The obvious question is why. The answer is this. In order to meet the terms and conditions of the level of service, the contract required they had to hire another 30 employees. The business they contracted with would pay them every 92 days. In simple terms, they ran out of money even though they had a $3.2 million dollar contract.
That is but one example. There are many others not as dramatic but equally painful. The secret of success in business growth is this; Control your growth, never exceed your capacity and make certain you can pay your bills.
The 8 parts of your small business must work together to ensure sustainable success. Those parts; product (service) management & production, marketing & sales, customer service & customer retention and waste management & team development, all surrounded by good small business financial management, will ensure you can, in fact, grow sustainably. The secret there is managing them with knowledge instead of emotion or “gut.”

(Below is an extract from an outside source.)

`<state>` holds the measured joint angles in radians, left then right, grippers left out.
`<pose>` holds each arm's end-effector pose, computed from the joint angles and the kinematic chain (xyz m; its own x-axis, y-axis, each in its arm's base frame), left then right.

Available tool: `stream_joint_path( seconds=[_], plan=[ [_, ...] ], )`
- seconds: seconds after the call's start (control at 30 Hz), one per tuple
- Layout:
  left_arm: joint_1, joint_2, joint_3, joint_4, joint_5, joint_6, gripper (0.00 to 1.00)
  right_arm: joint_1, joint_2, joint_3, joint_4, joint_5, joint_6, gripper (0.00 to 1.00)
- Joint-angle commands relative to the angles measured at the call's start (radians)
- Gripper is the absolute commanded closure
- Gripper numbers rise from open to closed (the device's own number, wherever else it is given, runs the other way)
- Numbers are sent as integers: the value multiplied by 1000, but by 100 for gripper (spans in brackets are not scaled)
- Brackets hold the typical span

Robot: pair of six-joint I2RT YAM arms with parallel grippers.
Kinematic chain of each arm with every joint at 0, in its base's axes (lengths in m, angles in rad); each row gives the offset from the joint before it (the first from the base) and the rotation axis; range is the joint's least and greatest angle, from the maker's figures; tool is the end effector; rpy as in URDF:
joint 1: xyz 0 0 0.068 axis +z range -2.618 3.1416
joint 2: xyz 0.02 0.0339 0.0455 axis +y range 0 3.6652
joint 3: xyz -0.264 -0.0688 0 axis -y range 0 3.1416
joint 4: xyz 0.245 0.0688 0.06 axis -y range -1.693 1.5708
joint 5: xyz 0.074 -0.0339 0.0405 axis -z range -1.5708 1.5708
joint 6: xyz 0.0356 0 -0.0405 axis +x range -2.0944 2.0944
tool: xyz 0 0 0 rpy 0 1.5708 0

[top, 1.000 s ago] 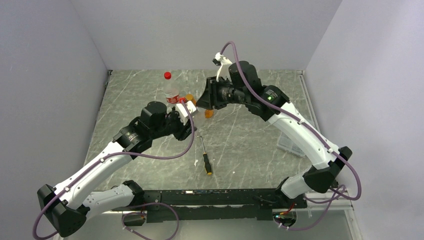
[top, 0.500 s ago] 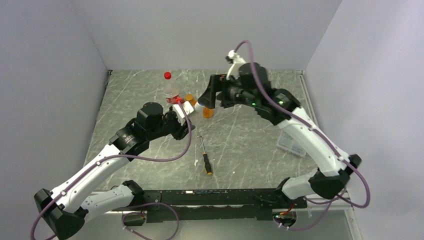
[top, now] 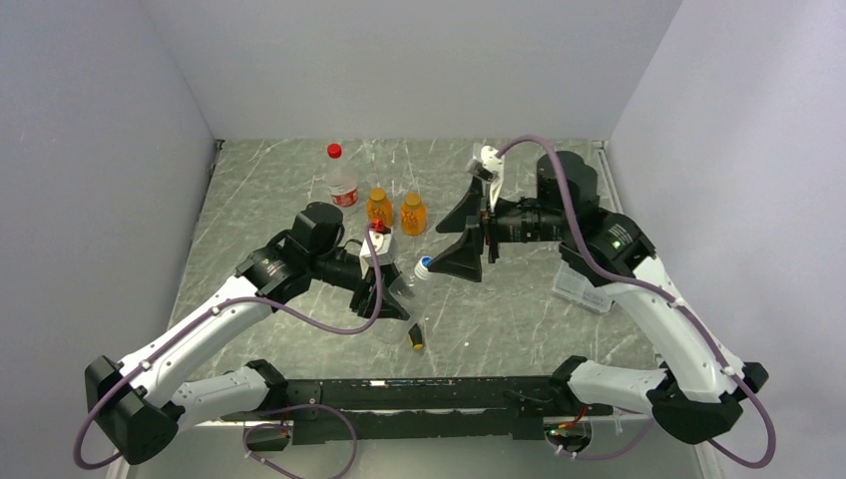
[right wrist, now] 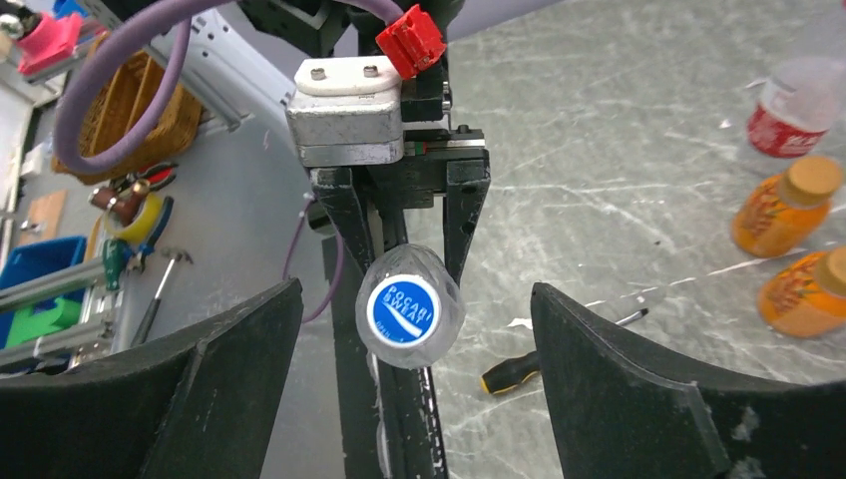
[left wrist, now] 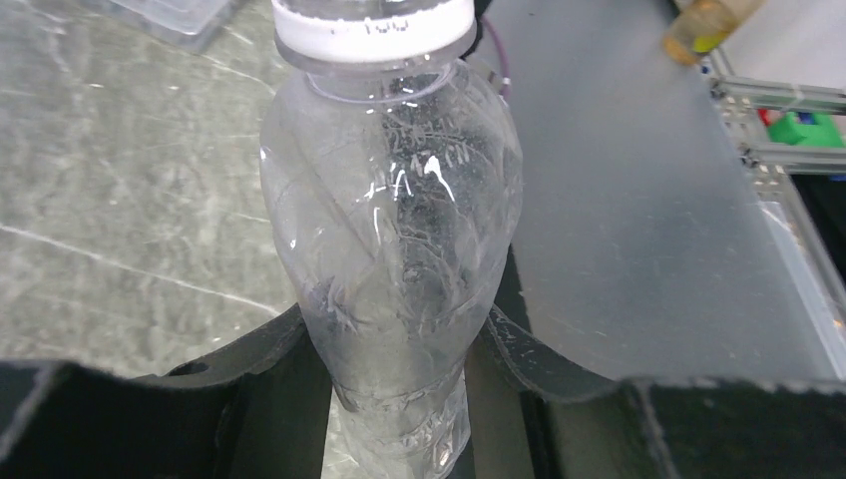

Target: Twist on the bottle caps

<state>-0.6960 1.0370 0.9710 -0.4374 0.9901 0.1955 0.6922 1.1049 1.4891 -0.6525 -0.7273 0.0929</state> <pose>0.1467 -0.1613 0.3394 -0.1856 0.2940 -0.9376 0.9683 -0.1077 -0.2255 0.1412 0.1478 0.4702 -0.2932 -0.1531 -0.9437 -0.9471 0.1809 0.2649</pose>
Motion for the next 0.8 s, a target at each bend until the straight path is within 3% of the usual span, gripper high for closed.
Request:
stream_joint_path(
  seconds=[0.0,0.13,0.6,0.77],
  plan=[
    [4,18,50,7,166,3,100,26,21,-4,37,-105,-61,17],
    [4,11,46,29,175,-11,100,49,51,10,14,-110,-81,27],
    [4,-6,31,71,186,-39,100,70,72,12,-20,-171,-112,44],
    [5,-5,29,75,183,-46,100,72,61,5,-10,-167,-106,56]
  ],
)
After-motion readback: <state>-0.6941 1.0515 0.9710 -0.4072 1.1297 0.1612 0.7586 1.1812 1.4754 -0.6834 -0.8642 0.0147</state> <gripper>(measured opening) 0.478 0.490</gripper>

Your plan to do this should consider the following:
- Has your sales and marketing function considered whether or not your production/product function can produce and provide what they sell?
- Do sales, marketing, production and product know if customer service can manage the new business?
- Will the increase in production and product cause greater waste?
- How will the team respond to this increase in work?
- How will this new reality impact your customer retention efforts?
Those are the minimum things you have to consider.
I once heard a business advisor present their service as the greatest and most effective way of improving your sales by as much as 100%. I cringed. Selling more without engaging all of the other components of your small business is the fastest way to business failure I know. Sadly many don’t see that coming until it is too late.
Effective growth is a controlled strategy. You never grow faster than your entire business can support. Frequently that is somewhere between 20% and 50%. Growth is not about more sales, it is about more profit. Using your eight functional areas to work together to control and reduce costs while sustaining or increasing revenue is a safe way to grow your business with minimal risk. In a perfect model for every dollar you reduce or hold costs you should increase revenue by $1. This ensures you can manage the growth financially while working your full business as a team to grow the business.
Remember, growth is a controlled defined strategy while uncontrolled growth is an out of control roller coaster ride that easily can end in disaster. You control your growth by:
- Ensuring all parts of the business work together to ensure revenue and costs are being effectively managed
- Your sales and marketing team are focusing on what is right for the entire business and not just more sales.
- Your customer service and customer retention team are included equally in all decisions about sales, marketing, product, and production.
- The capacity of your product and production management is included in those same decisions
- Your team is well trained and capable of the growth while helping ensure that waste is at worst, kept to a minimum while at best eliminated.
Doing this will safely and sustainably grow your small business while ensuring your business survives. And one last word…Never ever grow simply for growth’ssake. Always have a plan.